Mes trois commensaux s’y mettaient, à notre place du ministre. Surtout la grande blonde avantageuse, qui tortillait une boucle de cheveux autour de son index pour mieux réfléchir. Sans raison précise, elle me faisait bander. Cette négociation était trop longue, je n’étais pas un véritable diplomate. Déjà, j’avançais la main vers sa cuisse laiteuse, quand elle s’est tournée vers moi, avec un grand regard clair qui paraissait dire oui et a prononcé, dans le français le plus aérien jamais sorti de lèvres bataves :

– Je vais être franche avec vous, Luc.

J’ai oublié de dire que nous nous appelions tous par nos prénoms, à l’anglo-saxonne. Depuis lors j’ai oublié le nom des deux rigides en costume bleu. Elle, la belle traîtresse blonde, s’appelait Trees ou Trude, à moins que ce ne soit Tiesja.

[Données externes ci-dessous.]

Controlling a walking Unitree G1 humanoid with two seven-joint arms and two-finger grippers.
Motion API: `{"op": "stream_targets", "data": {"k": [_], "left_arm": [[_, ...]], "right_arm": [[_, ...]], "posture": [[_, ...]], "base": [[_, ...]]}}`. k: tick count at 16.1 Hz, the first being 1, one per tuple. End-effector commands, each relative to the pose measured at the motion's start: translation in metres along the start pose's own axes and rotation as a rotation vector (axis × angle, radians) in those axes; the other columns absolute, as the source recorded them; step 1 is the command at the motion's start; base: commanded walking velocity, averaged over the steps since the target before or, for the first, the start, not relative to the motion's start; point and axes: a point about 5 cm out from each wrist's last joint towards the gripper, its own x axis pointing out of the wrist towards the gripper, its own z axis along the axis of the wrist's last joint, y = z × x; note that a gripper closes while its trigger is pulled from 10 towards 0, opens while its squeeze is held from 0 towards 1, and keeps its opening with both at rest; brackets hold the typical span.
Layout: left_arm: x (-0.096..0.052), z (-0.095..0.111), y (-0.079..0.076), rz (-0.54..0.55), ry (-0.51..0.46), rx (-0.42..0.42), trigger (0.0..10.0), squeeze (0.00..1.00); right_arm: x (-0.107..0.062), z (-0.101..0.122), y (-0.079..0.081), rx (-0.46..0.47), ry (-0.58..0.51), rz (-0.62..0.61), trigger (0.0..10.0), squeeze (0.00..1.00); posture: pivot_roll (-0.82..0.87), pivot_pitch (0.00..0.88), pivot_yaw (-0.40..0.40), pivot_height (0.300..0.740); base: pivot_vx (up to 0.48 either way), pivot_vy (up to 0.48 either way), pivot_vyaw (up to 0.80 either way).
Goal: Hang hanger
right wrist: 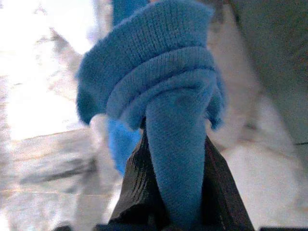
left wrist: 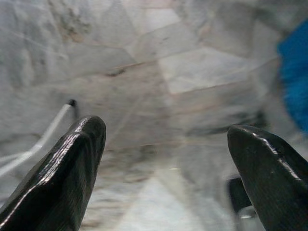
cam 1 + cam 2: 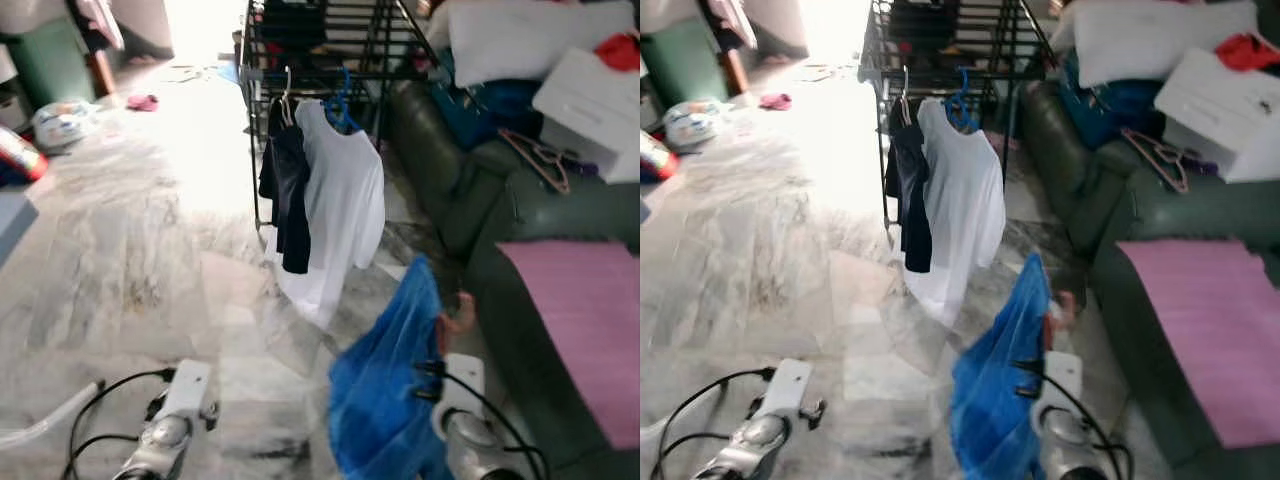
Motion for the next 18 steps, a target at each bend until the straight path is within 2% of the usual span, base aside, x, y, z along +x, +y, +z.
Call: {"op": "stream_targets", "data": {"k": [1, 3, 7, 12, 18], "left_arm": [[0.0004, 0.0024, -0.0048, -0.021, -0.004, 0.008, 10.0, 0.0], [0.0006, 0.0032, -0.0048, -0.022, -0.006, 0.012, 10.0, 0.0], [0.0008, 0.0057, -0.006, -0.033, -0.021, 0.022, 10.0, 0.0], [0.0008, 0.0056, -0.0043, -0.018, -0.021, 0.026, 10.0, 0.0], [0.0005, 0.0032, -0.0041, -0.027, -0.013, 0.023, 10.0, 0.0]], "right_arm": [[0.0009, 0.0062, -0.0067, -0.019, -0.031, -0.009, 10.0, 0.0], [0.0001, 0.0033, -0.0081, -0.019, -0.024, -0.012, 10.0, 0.0], [-0.0015, 0.0004, -0.0115, -0.048, -0.031, -0.004, 10.0, 0.0], [-0.001, 0.0029, -0.0079, -0.069, -0.044, 0.023, 10.0, 0.0], [-0.0012, 0.002, -0.0076, -0.065, -0.042, 0.025, 10.0, 0.0]], "posture": [[0.02, 0.028, -0.008, 0.74], [0.01, 0.03, -0.008, 0.74], [0.01, 0.03, -0.008, 0.74], [0.01, 0.028, -0.009, 0.74], [0.01, 0.033, -0.011, 0.74]], "base": [[0.0, 0.371, 0.0], [0.0, 0.351, 0.0], [0.0, 0.0, 0.13], [0.0, 0.0, 0.78], [0.247, 0.0, 0.76]]}}
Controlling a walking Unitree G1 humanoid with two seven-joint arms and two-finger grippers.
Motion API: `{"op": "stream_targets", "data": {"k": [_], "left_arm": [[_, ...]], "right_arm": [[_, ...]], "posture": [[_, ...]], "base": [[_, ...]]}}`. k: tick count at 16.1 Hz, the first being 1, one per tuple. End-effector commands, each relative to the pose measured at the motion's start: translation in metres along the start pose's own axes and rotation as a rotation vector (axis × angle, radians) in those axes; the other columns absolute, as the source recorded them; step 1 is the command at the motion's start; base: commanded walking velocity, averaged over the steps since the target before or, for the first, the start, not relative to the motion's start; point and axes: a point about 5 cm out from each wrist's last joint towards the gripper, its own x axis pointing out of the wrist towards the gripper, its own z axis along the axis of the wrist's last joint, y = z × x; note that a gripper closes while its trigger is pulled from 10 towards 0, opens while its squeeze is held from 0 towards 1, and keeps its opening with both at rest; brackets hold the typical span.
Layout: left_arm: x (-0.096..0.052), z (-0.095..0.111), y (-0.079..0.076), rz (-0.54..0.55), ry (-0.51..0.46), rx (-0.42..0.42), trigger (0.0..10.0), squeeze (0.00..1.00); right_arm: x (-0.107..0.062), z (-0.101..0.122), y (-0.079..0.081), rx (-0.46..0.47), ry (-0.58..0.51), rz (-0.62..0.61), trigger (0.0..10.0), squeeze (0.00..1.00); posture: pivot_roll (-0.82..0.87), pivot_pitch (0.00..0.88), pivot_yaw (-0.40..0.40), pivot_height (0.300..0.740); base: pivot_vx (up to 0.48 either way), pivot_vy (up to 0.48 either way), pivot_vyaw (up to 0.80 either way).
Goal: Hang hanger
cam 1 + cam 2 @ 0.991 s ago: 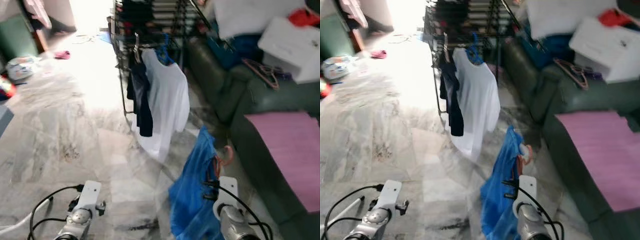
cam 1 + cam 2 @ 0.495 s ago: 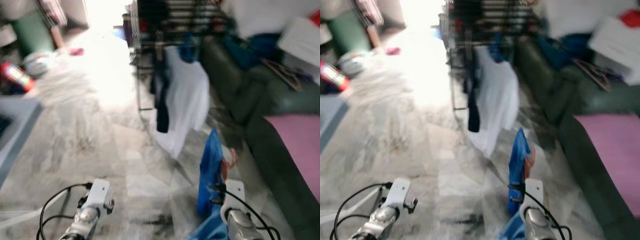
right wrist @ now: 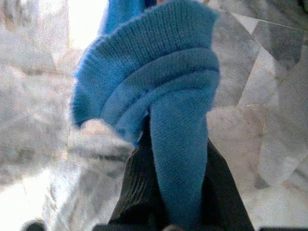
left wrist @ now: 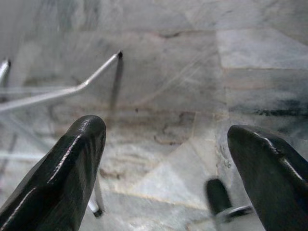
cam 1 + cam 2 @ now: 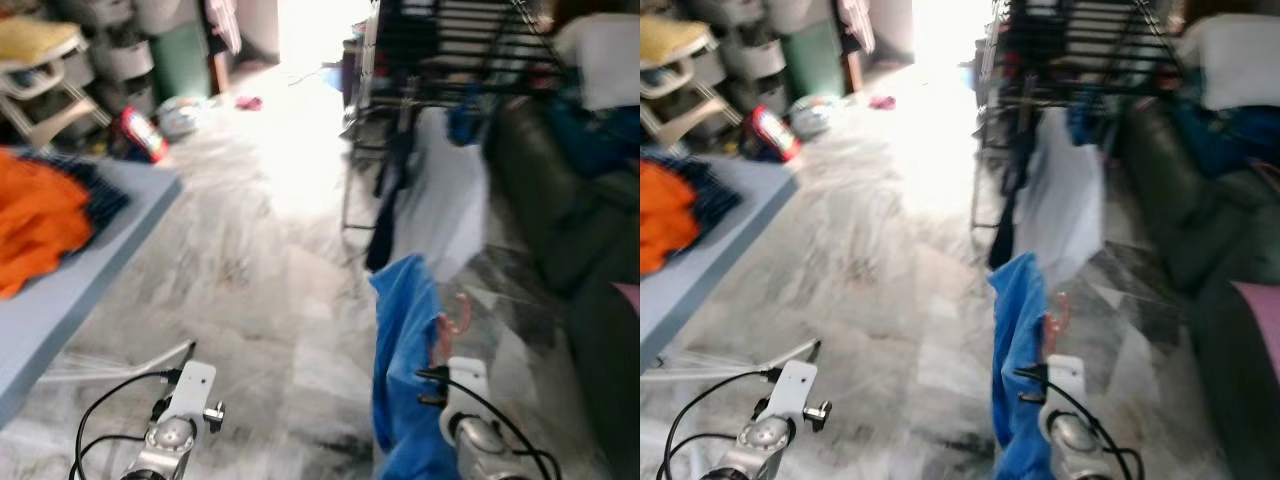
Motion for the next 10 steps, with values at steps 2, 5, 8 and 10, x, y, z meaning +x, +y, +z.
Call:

– Votre ministre a très bien choisi son envoyé. Je suppose que de savoir le hollandais équivaut à une arme secrète. Permettez-moi cependant de vous dire que notre parler a beaucoup évolué depuis l’époque où vous l’avez appris dans quelque banlieue. Mais ça n’est pas grave. Voilà. Nous voulons sommes dans une impasse.

– Quel genre d’impasse ?

– Notre ministre a signé de bonne foi avec votre ministre. Mais ce n’était pas le bon.

– Je ne comprends pas.

– Il a reçu une plainte officielle ce matin. Par la voie diplomatique.

– Une plainte de qui ?

– Du ministre de la culture flamande.

Je n’ai rien répondu. Il y a des moments où il faut savoir fermer sa gueule, même quand on parle le hollandais.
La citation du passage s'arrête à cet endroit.